Problem to solve:
Once you have read the data below, print all of it exactly.

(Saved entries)
- Opening Delimiter -

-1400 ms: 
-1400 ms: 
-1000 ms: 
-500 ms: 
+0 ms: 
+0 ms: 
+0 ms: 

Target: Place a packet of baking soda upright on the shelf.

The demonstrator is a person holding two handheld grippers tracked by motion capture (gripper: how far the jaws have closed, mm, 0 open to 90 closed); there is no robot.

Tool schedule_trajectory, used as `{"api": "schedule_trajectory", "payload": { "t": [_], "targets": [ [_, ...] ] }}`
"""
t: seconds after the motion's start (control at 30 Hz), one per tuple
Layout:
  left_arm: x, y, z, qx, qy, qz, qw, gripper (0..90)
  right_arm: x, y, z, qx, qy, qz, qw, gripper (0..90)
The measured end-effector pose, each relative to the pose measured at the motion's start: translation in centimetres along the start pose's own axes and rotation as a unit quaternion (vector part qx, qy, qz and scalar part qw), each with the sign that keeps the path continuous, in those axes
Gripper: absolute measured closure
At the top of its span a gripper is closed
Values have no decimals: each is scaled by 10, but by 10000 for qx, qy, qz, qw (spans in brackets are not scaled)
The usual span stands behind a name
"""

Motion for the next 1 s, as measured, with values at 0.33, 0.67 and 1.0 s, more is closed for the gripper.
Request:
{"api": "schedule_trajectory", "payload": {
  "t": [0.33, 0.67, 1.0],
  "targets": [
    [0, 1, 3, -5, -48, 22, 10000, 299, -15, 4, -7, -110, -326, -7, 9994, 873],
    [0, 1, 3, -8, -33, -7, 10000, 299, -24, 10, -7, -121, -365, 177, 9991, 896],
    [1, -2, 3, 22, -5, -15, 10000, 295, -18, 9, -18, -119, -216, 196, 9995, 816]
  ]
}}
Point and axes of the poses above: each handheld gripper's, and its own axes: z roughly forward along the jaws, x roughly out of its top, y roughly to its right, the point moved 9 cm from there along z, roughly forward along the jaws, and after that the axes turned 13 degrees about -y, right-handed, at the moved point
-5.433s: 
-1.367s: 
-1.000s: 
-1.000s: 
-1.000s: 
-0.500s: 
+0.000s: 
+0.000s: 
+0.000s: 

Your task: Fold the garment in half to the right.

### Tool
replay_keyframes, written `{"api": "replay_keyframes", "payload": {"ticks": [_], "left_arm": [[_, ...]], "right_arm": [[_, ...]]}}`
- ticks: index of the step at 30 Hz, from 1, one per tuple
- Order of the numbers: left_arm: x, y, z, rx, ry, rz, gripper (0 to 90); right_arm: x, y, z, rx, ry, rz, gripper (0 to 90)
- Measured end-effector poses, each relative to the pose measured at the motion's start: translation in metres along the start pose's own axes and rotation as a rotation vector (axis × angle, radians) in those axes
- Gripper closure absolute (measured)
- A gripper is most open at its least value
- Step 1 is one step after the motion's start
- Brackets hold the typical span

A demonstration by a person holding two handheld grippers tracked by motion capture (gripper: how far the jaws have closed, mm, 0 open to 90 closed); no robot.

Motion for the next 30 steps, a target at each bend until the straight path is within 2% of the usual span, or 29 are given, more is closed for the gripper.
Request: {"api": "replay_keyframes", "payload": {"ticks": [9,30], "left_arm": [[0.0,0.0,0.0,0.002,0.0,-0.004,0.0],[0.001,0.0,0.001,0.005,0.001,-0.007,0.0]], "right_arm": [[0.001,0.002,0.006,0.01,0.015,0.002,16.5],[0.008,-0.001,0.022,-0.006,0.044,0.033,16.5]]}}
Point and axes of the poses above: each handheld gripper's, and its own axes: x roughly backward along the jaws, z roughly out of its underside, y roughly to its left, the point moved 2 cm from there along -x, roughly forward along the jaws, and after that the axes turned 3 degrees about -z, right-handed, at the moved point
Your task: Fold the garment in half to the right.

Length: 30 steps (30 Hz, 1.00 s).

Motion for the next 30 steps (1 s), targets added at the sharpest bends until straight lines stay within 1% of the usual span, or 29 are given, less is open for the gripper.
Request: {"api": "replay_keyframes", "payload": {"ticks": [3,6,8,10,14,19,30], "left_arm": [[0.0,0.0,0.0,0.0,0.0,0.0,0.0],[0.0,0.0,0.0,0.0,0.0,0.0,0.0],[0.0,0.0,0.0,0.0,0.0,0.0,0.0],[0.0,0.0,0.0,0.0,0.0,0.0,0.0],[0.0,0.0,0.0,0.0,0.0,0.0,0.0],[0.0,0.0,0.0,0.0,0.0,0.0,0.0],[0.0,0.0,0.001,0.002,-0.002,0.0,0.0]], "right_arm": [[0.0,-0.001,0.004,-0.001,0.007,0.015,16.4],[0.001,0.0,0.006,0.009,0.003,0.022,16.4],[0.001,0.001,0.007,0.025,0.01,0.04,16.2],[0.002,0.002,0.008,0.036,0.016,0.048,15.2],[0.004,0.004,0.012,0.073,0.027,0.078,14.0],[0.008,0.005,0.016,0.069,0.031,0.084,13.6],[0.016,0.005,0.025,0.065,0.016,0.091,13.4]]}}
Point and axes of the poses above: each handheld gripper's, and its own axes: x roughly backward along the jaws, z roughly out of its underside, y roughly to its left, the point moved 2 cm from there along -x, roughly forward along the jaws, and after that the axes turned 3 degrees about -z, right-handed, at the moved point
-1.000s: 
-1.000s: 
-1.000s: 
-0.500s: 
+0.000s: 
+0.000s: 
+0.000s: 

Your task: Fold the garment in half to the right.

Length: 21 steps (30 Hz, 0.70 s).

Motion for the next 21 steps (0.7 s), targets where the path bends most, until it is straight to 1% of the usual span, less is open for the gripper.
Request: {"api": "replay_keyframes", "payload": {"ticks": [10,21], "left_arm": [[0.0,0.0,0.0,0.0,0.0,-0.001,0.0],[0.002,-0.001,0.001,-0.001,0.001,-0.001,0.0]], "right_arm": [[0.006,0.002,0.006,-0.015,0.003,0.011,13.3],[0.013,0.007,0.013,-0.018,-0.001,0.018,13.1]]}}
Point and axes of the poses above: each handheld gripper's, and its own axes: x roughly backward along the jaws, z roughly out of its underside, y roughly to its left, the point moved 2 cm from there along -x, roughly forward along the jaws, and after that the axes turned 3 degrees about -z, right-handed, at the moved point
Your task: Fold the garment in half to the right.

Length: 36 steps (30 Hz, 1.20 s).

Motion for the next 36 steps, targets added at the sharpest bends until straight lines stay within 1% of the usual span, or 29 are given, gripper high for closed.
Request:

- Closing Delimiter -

Written answer:
-1400 ms: 
-1400 ms: 
-1000 ms: 
-500 ms: 
+0 ms: 
+0 ms: 
+0 ms: 

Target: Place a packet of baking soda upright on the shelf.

The demonstrator is a person holding two handheld grippers tracked by motion capture (gripper: how far the jaws have closed, mm, 0 open to 90 closed); there is no robot.

Tool schedule_trajectory, used as `{"api": "schedule_trajectory", "payload": { "t": [_], "targets": [ [_, ...] ] }}`
"""
t: seconds after the motion's start (control at 30 Hz), one per tuple
Layout:
  left_arm: x, y, z, qx, qy, qz, qw, gripper (0..90)
  right_arm: x, y, z, qx, qy, qz, qw, gripper (0..90)
The measured end-effector pose, each relative to the pose measured at the motion's start: translation in centimetres along the start pose's own axes and rotation as a unit quaternion (vector part qx, qy, qz and scalar part qw), each with the sign that keeps the path continuous, in those axes
Gripper: absolute measured closure
At the top of its span a gripper is closed
Values have no decimals: each is scaled by 10, but by 10000 for qx, qy, qz, qw (spans in brackets are not scaled)
The usual span stands behind a name
"""

Motion for the next 1 s, as measured, with values at 0.33, 0.67 and 1.0 s, more is closed for the gripper.
Request:
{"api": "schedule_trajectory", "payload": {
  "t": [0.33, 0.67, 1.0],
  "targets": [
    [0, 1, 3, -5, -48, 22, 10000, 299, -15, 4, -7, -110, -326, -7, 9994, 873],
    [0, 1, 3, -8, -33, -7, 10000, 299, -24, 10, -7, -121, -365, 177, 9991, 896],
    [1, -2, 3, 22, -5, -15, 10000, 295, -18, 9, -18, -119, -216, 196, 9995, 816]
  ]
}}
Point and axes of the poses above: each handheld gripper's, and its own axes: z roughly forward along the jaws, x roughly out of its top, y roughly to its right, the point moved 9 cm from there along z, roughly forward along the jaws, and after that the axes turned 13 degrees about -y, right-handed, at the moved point
-5.433s: 
-1.367s: 
-1.000s: 
-1.000s: 
-1.000s: 
-0.500s: 
+0.000s: 
+0.000s: 
+0.000s: 

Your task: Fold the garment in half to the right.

### Tool
replay_keyframes, written `{"api": "replay_keyframes", "payload": {"ticks": [_], "left_arm": [[_, ...]], "right_arm": [[_, ...]]}}`
- ticks: index of the step at 30 Hz, from 1, one per tuple
- Order of the numbers: left_arm: x, y, z, rx, ry, rz, gripper (0 to 90); right_arm: x, y, z, rx, ry, rz, gripper (0 to 90)
- Measured end-effector poses, each relative to the pose measured at the motion's start: translation in metres along the start pose's own axes and rotation as a rotation vector (axis × angle, radians) in those axes
- Gripper closure absolute (measured)
- A gripper is most open at its least value
- Step 1 is one step after the motion's start
- Brackets hold the typical span

A demonstration by a person holding two handheld grippers tracked by motion capture (gripper: how far the jaws have closed, mm, 0 open to 90 closed); no robot.

Motion for the next 30 steps, a target at each bend until the straight path is within 2% of the usual span, or 29 are given, more is closed for the gripper.
Request: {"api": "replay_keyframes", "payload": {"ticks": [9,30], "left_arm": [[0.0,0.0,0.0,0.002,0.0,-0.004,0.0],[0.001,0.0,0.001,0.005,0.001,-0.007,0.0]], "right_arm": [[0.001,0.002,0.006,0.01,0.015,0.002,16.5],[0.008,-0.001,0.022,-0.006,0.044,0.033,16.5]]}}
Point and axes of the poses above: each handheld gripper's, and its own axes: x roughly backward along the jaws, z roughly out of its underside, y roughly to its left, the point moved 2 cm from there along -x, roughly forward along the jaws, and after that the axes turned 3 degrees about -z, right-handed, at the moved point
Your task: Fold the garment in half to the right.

Length: 30 steps (30 Hz, 1.00 s).

Motion for the next 30 steps (1 s), targets added at the sharpest bends until straight lines stay within 1% of the usual span, or 29 are given, less is open for the gripper.
Request: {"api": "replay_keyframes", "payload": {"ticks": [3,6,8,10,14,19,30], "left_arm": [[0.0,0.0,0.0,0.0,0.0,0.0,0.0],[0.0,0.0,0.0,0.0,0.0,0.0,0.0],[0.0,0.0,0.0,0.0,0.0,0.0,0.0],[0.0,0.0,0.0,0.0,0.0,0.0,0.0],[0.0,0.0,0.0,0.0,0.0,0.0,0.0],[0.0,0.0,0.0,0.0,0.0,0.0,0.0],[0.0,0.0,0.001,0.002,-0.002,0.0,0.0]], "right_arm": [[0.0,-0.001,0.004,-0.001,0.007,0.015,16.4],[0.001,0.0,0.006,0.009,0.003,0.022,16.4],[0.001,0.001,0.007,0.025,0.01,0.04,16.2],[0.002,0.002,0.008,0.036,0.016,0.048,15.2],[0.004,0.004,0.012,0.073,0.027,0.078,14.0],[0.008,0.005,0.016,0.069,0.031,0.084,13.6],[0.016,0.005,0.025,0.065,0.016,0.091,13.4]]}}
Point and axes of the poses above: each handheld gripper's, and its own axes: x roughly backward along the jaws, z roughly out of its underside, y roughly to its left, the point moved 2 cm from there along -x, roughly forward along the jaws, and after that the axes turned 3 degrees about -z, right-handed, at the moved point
-1.000s: 
-1.000s: 
-1.000s: 
-0.500s: 
+0.000s: 
+0.000s: 
+0.000s: 

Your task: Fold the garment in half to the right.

Length: 21 steps (30 Hz, 0.70 s).

Motion for the next 21 steps (0.7 s), targets where the path bends most, until it is straight to 1% of the usual span, less is open for the gripper.
Request: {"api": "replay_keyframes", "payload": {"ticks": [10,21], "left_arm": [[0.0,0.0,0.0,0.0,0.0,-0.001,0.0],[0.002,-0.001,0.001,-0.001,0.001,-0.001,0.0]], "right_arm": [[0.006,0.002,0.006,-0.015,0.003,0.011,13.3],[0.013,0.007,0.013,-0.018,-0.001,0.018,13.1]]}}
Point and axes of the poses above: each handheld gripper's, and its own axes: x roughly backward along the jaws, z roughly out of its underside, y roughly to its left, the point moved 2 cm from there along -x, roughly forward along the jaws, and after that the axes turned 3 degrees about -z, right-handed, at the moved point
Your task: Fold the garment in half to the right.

Length: 36 steps (30 Hz, 1.20 s).

Motion for the next 36 steps, targets added at the sharpest bends until straight lines stay within 1% of the usual span, or 29 are given, gripper high for closed.
Request:

The answer is complete.